Copy each line that includes the string "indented" from the material into your answer.

-*-*-

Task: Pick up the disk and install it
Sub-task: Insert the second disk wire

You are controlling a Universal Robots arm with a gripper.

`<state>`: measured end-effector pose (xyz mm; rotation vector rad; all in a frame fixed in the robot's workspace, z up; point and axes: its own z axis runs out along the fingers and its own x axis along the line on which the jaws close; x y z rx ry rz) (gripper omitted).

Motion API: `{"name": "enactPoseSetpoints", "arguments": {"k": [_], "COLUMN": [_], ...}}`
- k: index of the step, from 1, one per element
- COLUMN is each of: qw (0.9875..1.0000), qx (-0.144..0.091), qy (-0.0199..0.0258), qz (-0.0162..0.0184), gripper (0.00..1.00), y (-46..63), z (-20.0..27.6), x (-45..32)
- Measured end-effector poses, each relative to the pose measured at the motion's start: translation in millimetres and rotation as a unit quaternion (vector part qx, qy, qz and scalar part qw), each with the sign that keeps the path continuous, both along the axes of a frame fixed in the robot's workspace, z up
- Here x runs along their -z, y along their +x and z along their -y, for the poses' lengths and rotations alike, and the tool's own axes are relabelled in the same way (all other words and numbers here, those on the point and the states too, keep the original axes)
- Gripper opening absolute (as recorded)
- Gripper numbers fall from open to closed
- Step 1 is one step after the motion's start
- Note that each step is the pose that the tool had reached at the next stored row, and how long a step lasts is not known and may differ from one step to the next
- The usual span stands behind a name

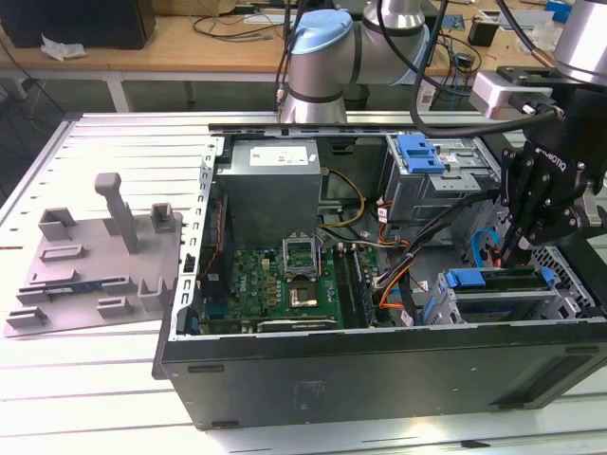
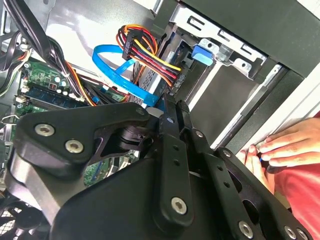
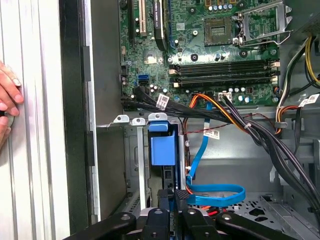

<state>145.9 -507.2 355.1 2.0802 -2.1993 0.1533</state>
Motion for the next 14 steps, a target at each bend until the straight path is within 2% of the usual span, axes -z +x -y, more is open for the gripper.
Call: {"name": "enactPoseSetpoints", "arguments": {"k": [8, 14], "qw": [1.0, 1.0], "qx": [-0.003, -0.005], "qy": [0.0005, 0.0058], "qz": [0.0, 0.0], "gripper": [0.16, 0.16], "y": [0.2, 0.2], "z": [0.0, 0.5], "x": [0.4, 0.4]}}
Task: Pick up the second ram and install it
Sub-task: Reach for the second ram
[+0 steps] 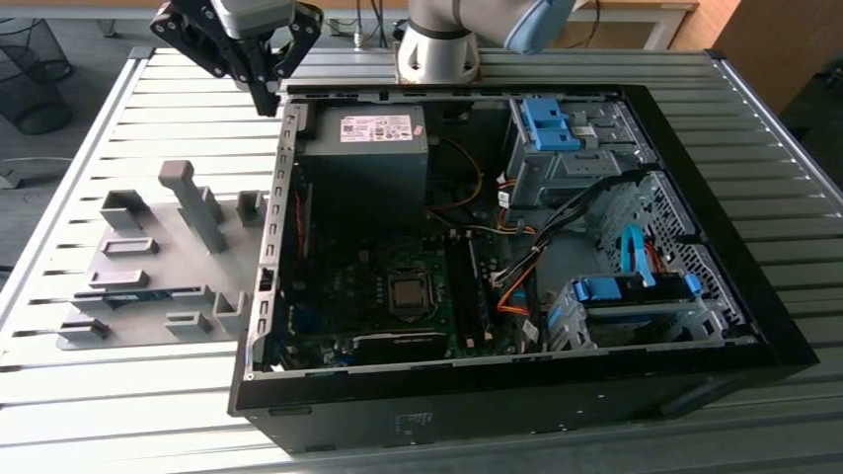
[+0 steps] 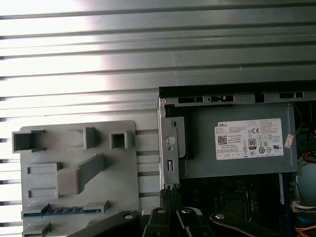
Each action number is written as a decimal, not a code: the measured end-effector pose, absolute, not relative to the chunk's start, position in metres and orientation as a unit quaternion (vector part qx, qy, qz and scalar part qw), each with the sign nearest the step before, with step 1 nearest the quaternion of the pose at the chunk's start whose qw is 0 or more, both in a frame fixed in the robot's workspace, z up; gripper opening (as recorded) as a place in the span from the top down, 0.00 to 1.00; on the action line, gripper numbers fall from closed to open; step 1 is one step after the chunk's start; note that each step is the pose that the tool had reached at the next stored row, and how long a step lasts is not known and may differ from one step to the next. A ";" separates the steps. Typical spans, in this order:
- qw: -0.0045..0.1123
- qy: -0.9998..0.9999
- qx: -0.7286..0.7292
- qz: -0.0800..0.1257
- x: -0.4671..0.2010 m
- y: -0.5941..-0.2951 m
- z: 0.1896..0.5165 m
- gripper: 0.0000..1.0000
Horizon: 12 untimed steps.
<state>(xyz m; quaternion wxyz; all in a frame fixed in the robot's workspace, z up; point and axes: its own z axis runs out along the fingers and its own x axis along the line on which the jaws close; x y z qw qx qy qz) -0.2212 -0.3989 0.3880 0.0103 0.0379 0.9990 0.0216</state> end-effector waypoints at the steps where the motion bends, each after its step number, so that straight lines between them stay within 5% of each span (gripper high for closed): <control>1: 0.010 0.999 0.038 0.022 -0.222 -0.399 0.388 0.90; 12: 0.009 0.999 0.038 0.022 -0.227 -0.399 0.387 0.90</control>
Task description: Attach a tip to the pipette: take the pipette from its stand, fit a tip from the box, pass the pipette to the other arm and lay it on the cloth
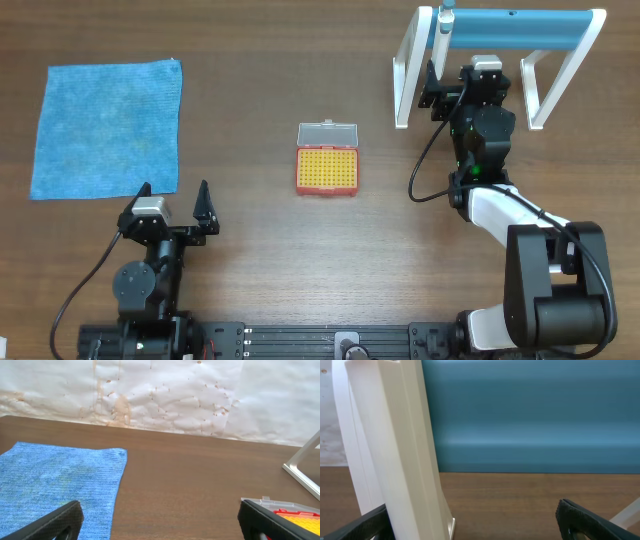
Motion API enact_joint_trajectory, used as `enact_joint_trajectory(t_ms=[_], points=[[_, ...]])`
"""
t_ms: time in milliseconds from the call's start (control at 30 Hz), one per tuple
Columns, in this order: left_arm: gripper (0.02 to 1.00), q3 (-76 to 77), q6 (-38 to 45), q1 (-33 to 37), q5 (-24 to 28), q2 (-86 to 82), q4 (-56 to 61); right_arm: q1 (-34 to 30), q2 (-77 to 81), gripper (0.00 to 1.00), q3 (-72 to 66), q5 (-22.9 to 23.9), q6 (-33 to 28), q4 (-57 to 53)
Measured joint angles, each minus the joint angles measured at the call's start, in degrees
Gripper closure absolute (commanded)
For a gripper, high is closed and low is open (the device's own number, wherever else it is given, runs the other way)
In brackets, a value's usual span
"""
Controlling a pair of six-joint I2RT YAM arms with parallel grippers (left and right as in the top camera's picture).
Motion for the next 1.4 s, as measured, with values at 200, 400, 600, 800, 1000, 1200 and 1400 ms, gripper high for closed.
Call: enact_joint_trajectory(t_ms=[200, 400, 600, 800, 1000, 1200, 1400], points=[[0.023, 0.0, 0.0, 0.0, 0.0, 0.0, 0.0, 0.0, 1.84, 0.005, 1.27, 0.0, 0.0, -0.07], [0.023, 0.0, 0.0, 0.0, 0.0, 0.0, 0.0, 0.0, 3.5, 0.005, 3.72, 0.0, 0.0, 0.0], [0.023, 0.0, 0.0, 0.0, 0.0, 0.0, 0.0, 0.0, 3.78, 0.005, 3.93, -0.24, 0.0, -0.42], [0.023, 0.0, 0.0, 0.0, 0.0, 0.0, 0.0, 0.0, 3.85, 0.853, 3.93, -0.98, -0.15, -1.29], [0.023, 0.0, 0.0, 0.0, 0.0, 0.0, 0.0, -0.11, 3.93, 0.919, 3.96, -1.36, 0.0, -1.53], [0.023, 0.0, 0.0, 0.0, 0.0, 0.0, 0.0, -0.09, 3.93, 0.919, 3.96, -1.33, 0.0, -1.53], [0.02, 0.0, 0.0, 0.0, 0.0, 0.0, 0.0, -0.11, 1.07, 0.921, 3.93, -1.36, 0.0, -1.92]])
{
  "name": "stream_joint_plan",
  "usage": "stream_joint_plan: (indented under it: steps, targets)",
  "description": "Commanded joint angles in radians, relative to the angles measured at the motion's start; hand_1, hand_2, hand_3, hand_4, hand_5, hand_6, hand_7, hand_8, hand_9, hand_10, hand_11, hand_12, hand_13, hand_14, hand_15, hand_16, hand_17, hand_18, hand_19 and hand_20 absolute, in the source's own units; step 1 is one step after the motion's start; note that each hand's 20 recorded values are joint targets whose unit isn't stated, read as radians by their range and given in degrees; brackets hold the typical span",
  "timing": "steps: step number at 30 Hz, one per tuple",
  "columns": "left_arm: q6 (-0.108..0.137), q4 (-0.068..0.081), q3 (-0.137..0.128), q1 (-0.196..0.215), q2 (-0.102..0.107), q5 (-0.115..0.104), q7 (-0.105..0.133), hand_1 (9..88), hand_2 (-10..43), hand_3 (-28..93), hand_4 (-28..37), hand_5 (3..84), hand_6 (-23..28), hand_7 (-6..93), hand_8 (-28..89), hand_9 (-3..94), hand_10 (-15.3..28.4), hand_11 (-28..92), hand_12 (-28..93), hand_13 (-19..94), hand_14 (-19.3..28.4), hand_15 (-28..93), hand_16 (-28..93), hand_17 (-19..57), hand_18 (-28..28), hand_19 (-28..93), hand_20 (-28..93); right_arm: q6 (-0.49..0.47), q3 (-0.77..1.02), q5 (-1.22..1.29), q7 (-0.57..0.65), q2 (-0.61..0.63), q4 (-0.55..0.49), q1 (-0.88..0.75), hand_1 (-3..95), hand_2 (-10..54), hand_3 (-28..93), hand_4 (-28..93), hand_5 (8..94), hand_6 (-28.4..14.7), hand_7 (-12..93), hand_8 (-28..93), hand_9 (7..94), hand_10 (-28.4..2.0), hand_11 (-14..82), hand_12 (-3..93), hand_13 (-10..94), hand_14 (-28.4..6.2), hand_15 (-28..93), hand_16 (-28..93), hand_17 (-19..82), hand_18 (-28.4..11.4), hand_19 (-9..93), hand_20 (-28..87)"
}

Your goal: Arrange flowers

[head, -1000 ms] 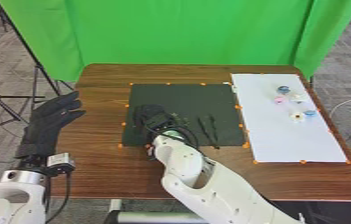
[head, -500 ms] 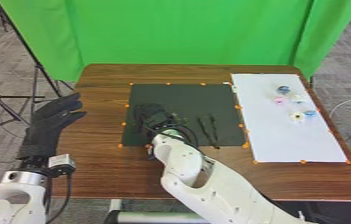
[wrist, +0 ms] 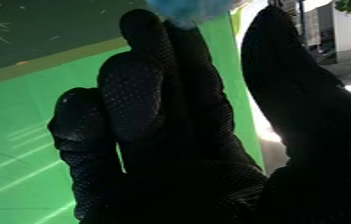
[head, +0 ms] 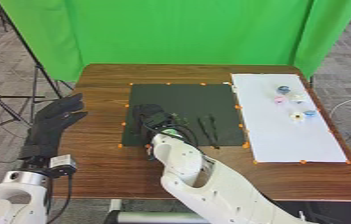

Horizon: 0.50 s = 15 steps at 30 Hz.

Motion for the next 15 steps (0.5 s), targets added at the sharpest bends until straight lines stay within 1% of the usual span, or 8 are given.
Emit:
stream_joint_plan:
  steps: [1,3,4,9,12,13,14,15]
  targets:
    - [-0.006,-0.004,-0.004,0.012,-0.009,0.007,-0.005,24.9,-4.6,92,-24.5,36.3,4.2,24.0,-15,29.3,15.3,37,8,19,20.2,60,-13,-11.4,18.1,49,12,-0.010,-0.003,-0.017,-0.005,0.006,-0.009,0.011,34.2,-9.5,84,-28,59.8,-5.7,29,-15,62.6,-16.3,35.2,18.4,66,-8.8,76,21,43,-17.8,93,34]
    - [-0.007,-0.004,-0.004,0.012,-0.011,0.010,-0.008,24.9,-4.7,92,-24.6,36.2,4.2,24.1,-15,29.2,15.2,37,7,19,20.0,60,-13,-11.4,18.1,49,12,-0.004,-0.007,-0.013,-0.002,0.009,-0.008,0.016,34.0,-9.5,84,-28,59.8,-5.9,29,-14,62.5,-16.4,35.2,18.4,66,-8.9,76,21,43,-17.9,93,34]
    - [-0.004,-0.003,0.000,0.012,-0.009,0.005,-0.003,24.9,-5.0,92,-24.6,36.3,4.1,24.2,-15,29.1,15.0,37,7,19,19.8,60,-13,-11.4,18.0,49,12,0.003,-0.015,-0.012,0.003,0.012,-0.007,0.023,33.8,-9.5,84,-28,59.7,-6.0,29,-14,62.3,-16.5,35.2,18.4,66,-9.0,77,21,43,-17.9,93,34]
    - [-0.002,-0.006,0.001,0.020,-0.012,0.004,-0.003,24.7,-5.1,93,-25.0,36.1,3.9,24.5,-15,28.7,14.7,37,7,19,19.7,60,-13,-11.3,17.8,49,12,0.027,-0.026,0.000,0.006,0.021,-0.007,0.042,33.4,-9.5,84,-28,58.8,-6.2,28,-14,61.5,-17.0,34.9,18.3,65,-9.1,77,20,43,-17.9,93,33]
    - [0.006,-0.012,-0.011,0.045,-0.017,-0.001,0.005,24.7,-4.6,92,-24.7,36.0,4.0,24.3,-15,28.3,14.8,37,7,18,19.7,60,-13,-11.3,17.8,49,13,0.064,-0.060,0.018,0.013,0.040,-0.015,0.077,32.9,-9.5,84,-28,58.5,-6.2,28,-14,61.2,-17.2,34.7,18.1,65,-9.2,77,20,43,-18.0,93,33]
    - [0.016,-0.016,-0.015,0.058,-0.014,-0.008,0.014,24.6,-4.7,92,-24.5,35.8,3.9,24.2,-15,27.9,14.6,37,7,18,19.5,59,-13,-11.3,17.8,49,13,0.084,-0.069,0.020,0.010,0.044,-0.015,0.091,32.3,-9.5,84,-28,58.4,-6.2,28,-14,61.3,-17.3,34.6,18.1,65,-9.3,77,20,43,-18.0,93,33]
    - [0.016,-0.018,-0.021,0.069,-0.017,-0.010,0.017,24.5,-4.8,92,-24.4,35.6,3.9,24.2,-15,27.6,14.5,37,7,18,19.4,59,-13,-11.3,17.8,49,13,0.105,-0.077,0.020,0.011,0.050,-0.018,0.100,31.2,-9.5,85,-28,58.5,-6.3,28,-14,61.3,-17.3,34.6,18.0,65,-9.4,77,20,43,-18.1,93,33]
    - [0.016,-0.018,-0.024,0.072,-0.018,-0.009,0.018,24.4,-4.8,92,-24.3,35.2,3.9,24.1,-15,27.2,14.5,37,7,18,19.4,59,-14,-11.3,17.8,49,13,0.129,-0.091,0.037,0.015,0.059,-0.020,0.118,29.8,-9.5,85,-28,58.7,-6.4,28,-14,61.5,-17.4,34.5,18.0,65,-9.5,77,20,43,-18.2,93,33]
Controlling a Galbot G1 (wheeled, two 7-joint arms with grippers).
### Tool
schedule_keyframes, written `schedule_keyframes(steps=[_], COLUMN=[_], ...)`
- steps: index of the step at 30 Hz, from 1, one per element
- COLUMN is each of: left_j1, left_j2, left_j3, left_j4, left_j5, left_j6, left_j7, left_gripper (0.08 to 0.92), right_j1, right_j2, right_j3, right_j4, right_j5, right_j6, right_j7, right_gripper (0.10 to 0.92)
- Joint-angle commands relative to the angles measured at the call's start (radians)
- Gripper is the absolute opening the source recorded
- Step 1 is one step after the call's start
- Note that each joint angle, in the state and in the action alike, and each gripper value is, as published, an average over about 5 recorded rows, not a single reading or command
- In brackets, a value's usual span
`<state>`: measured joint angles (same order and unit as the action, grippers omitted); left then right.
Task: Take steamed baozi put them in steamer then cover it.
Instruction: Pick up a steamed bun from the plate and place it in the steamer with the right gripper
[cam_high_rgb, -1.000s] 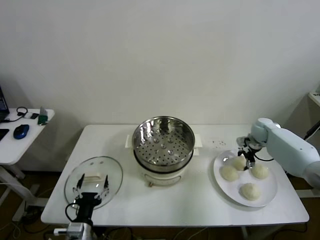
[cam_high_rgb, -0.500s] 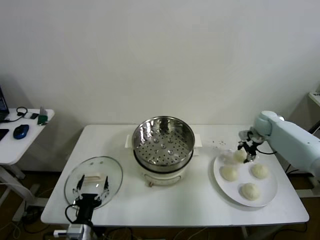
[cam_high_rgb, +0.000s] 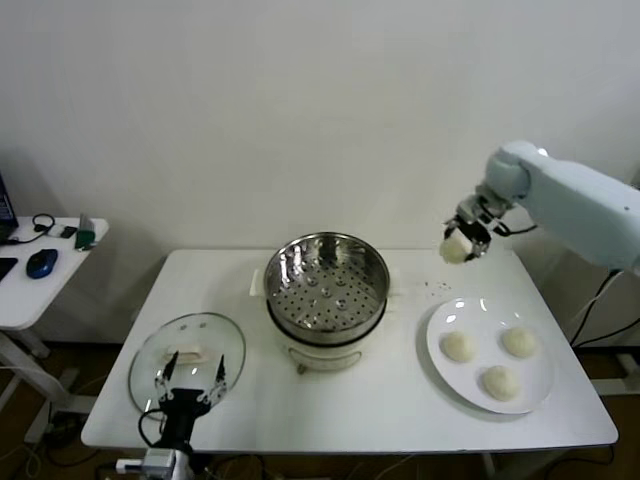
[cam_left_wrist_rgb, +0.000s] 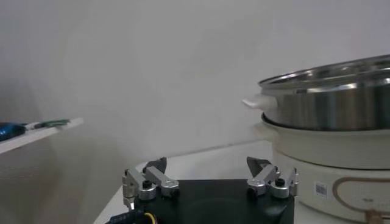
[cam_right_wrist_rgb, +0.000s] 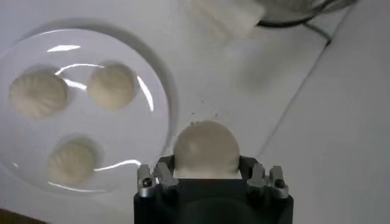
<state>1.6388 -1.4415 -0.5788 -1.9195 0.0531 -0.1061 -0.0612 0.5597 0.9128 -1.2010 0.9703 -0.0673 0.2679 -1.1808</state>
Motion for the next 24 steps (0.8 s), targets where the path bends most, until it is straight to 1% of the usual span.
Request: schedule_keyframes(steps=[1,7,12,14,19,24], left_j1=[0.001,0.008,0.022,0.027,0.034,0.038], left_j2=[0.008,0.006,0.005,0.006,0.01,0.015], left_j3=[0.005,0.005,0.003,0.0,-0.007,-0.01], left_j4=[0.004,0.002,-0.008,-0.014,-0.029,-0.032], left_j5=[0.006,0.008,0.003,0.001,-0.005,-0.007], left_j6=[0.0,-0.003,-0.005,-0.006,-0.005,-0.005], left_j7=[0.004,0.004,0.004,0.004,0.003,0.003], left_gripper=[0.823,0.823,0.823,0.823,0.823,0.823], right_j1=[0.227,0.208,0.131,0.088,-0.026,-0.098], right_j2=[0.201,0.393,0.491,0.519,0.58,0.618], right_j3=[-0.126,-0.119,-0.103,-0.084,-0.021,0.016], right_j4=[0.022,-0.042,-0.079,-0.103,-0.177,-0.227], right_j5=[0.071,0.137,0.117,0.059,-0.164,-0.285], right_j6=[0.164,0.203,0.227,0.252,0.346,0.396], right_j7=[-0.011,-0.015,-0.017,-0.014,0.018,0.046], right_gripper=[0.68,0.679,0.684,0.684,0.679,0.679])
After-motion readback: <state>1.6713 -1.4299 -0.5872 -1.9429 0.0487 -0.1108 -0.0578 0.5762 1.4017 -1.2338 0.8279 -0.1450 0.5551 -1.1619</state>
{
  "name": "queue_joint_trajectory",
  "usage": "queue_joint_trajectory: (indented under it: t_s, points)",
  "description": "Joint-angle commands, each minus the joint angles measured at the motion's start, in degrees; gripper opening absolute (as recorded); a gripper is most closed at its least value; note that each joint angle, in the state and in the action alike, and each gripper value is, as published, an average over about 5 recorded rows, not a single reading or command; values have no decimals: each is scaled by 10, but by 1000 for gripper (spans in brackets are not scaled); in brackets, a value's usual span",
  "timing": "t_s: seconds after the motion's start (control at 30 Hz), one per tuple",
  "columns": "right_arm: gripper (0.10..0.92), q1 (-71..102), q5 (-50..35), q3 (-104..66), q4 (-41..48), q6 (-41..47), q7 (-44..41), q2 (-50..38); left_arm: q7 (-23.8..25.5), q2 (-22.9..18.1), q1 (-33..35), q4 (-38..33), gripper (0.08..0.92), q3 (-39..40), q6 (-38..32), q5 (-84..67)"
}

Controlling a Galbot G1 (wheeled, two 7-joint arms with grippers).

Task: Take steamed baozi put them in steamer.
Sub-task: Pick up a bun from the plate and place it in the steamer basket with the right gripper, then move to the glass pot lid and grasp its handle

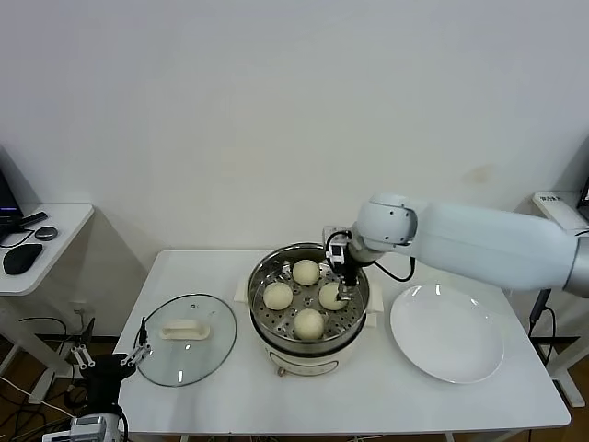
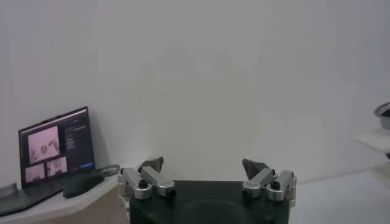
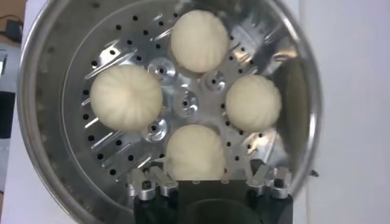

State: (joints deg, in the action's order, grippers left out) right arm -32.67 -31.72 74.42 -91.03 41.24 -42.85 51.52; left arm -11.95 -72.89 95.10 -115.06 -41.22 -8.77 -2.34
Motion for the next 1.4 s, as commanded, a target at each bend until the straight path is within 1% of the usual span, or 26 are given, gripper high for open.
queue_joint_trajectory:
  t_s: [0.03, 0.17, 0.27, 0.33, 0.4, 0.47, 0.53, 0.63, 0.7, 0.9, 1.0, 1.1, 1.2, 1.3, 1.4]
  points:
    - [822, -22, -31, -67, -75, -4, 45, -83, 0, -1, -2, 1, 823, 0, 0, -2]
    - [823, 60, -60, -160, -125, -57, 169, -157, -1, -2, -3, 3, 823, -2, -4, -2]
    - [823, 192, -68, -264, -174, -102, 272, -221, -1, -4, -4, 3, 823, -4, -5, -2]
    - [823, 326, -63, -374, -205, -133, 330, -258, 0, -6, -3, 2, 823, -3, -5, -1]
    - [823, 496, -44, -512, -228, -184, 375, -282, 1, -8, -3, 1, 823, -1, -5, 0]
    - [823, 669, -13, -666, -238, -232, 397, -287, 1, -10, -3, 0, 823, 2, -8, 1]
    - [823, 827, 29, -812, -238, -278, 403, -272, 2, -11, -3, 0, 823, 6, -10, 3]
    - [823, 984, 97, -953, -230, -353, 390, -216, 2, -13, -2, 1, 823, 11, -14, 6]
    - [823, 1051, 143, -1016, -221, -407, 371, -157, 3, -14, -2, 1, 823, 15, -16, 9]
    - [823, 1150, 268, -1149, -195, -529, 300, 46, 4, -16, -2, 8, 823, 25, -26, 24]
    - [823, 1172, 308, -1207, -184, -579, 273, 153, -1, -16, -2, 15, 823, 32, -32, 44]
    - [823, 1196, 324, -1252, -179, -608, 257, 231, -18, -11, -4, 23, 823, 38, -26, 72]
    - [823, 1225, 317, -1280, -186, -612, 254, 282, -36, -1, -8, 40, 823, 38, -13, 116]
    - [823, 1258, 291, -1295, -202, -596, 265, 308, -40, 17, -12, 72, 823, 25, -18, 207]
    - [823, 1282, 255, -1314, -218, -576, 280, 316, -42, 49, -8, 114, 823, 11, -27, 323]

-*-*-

Output:
  "usage": "stream_joint_plan: (indented under it: steps, targets)",
  "usage": "queue_joint_trajectory: (indented under it: t_s, points)",

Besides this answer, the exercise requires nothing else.